## Instructions for the task
Number of lines with "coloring" in the listing: report it, and nothing else.

## Data excerpt

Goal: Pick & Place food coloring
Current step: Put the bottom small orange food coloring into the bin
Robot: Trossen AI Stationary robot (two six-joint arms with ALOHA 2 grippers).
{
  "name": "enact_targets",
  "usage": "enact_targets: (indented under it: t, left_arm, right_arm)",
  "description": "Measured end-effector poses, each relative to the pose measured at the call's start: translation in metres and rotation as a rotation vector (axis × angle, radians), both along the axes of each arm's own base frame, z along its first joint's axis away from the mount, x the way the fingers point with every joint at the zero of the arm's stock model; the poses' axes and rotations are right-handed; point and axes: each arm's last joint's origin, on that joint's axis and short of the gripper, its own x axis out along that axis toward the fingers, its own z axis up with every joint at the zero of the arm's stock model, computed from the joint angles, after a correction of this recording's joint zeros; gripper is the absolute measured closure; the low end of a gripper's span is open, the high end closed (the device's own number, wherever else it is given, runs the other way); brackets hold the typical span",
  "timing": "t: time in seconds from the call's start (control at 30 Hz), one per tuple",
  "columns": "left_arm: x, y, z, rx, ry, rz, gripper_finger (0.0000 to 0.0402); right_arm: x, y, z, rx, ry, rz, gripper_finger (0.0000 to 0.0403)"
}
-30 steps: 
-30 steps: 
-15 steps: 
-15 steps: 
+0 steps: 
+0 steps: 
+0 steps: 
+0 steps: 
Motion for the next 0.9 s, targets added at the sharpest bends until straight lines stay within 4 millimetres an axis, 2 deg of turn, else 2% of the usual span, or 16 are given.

## Response area
2